The Math That Should Make Your Head Spin

Let's do some basic arithmetic. A family of four flying cross-country with two checked bags each. That's eight checked bags total. At an average of $40 per bag (and many airlines now charge $45 for the second bag), you're looking at $320 in baggage fees alone, on top of airfare that might already exceed $1,200 per person.

For someone who flies twice a year for work, that's $400-$500 annually in baggage surcharges, assuming they travel with a checked bag. Someone who takes a cross-country trip annually and visits family twice is easily looking at $1,200-$1,500 per year in baggage fees. That's real money from real people's budgets.

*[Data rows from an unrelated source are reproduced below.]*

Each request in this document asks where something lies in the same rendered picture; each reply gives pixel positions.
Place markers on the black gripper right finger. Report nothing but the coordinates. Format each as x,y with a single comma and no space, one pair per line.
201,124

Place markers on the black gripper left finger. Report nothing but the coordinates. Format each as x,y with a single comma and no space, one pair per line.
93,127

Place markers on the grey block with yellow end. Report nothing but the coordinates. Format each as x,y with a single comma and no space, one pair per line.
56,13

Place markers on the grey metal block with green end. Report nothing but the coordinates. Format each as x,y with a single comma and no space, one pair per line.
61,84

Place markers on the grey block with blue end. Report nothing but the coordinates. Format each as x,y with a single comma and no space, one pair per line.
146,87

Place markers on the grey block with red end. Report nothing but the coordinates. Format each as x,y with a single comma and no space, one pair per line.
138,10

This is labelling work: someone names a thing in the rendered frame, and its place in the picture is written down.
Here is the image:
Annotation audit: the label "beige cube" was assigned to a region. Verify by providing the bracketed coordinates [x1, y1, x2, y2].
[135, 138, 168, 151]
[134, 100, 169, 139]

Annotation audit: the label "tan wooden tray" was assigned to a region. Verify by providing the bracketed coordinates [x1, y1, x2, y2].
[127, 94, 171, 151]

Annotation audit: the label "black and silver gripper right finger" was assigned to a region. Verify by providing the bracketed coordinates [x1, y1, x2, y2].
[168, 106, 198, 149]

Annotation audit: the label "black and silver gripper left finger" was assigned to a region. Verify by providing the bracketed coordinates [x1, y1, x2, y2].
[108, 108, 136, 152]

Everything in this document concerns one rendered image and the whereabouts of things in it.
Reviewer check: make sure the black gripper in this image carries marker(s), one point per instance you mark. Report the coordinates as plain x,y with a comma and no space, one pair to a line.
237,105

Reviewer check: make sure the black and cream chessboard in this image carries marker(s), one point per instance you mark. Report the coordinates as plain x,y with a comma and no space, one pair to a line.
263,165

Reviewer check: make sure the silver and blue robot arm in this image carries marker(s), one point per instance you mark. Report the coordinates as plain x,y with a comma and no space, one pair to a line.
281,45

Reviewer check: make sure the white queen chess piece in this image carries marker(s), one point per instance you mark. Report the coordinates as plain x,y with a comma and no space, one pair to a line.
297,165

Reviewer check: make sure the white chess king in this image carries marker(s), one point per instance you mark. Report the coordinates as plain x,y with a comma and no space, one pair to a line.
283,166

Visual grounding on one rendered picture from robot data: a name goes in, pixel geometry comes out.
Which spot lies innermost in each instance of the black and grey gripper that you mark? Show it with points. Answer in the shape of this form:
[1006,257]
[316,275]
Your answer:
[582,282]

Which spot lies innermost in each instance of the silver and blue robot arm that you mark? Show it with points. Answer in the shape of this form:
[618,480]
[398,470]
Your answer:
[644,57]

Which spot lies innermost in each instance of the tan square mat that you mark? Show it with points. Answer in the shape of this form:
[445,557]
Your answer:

And airlines know this. They know families will pay because they need to get to Disney World. They know business travelers will pay because they need their clients' materials. They know elderly passengers will pay because they can't fit everything into a carry-on suitcase. The system preys on necessity disguised as optional fees.

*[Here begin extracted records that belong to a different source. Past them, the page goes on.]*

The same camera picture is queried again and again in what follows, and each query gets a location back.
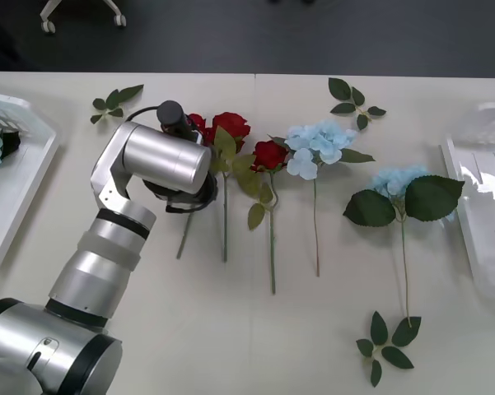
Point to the red rose green stem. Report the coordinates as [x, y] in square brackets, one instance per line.
[230, 121]
[269, 154]
[196, 120]

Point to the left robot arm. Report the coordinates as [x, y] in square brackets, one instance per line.
[164, 158]

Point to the pale blue flower green stem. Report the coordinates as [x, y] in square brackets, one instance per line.
[321, 140]

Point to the loose green leaf twig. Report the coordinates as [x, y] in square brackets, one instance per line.
[396, 357]
[116, 98]
[339, 88]

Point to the shallow white box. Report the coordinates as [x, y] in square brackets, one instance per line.
[486, 247]
[20, 185]

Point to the white office chair base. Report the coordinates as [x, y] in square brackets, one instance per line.
[47, 26]

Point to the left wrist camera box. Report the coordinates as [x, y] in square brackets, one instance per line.
[197, 136]

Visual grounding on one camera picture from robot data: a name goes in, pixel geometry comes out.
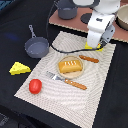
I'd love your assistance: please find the beige round toy plate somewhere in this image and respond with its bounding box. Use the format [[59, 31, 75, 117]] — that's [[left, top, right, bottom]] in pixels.
[[57, 55, 84, 79]]

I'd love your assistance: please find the pink toy stove board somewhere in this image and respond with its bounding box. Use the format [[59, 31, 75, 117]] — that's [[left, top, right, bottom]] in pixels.
[[49, 8, 128, 42]]

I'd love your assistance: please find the beige woven placemat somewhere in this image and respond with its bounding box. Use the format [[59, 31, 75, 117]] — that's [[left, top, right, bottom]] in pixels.
[[14, 31, 117, 128]]

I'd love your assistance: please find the toy fork orange handle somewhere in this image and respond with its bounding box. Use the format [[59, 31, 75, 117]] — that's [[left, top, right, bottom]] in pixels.
[[46, 71, 87, 90]]

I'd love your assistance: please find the yellow toy butter box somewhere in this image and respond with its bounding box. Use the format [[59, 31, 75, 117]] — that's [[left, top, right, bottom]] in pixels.
[[85, 42, 103, 51]]

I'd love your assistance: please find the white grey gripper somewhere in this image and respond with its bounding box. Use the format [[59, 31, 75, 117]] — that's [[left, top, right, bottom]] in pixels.
[[87, 11, 115, 48]]

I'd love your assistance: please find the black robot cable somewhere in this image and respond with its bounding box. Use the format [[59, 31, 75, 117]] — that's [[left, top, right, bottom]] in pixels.
[[45, 0, 88, 54]]

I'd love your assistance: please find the yellow toy cheese wedge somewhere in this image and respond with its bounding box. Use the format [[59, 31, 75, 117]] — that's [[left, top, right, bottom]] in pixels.
[[9, 62, 31, 75]]

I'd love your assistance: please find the toy bread loaf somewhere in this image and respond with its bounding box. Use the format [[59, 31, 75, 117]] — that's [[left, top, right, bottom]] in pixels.
[[58, 60, 82, 73]]

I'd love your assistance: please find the toy knife orange handle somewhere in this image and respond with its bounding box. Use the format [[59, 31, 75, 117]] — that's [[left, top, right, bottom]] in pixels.
[[79, 55, 99, 63]]

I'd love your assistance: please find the grey toy cooking pot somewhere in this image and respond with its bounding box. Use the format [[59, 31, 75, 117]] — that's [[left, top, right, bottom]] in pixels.
[[54, 0, 77, 20]]

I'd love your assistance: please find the grey toy frying pan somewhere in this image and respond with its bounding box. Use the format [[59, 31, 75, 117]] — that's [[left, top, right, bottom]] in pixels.
[[25, 25, 49, 58]]

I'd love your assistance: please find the red toy tomato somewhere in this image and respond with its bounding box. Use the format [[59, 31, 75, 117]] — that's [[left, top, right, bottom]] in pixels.
[[29, 79, 42, 94]]

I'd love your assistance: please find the beige toy sink bowl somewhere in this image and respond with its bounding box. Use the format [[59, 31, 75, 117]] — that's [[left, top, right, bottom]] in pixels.
[[117, 4, 128, 31]]

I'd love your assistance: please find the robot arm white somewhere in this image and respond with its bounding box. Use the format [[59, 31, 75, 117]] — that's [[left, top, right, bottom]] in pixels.
[[72, 0, 120, 48]]

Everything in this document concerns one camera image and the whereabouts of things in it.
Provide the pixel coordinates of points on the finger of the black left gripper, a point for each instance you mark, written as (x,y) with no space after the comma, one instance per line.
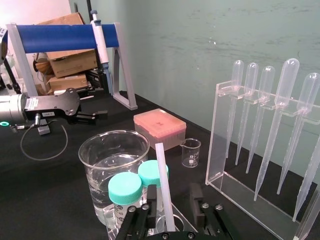
(101,115)

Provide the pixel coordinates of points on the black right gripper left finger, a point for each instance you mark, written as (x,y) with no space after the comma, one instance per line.
(151,200)

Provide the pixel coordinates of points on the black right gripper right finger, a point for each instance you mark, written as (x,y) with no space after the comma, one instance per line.
(197,200)

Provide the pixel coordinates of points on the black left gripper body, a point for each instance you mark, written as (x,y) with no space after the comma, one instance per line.
(55,105)

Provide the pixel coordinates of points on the white stirring rod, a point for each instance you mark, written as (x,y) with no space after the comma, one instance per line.
(163,180)

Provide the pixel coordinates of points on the small brown cardboard box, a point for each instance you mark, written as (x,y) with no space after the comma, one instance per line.
(67,82)

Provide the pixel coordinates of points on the clear acrylic vial holder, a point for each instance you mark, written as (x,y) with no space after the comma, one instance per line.
(181,222)

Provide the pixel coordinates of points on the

Why Nobody's Actually Stopping This

Regulators have been conspicuously absent from this conversation. The U.S. Department of Transportation has the authority to regulate airline pricing, but baggage fees aren't technically deceptive in the way that would trigger intervention. They're disclosed during booking—technically transparent.

The issue is that the fees are embedded into the booking process in ways that make them easy to miss or overlook. You're focused on finding the lowest airfare, clicking through pages rapidly, and boom—there's a surprise $45 charge for a checked bag you didn't realize you'd need to pay.

Congress has investigated this multiple times. There have been hearings. Airlines have promised to be more transparent. Meanwhile, baggage fee revenue keeps climbing. United reported in 2023 that checked bag fees and other ancillary charges exceeded $6 billion annually, representing roughly 10% of their total revenue.

Why don't airlines compete by eliminating baggage fees? Because they've discovered that people are willing to fly with an unpleasant airline if the base fare is $20 cheaper, even if that fee disappears when you add baggage charges. The race to the bottom on displayed airfare prices masks the reality that you're not actually saving anything.

The Real Cost to Consumers and Competition

This fee structure has fundamentally broken how airline pricing works. You can't actually compare airlines anymore based on price. A $200 fare from Airline A might cost $280 when you add a checked bag. Airline B's $220 fare might be $220 all-in. The obfuscation is intentional.

It also creates perverse incentives. Airlines have no reason to offer generous baggage allowances because baggage fees are now a profit center. They have incentives to shrink carry-on bin space so that more passengers need to check bags. They've engineered scarcity into the system.

For budget-conscious travelers, this has become a genuine hardship. Elderly passengers who need to check medications and mobility aids. Families with infants who need more supplies. Business travelers who need professional attire. These aren't luxury passengers—they're regular people facing constant surprise charges.

If you're a frequent flyer racking up elite status to waive baggage fees, congratulations—you've been gaming a system that shouldn't exist in the first place. The rest of us are just subsidizing airlines that claim they need every penny while posting record profits. For more on how companies exploit unavoidable customer needs, check out The Gym Membership Trap: Why Cancelling Is Harder Than Getting in Shape—same dynamic, different industry.

What Needs to Change

The solution isn't complicated. Baggage fees should be included in the advertised price, or they should be regulated out of existence. When you buy a ticket, you should know the actual total cost. Not a base fare with hidden surcharges that could exceed 25% of the ticket price.

Some countries have actually done this. The European Union has regulations about hidden fees in airfare advertisements, though loopholes still exist. But the United States has largely left this alone, and airlines have weaponized that freedom.

Until something changes, expect these fees to keep climbing. The airlines have found a gold mine, and they're not leaving any on the table.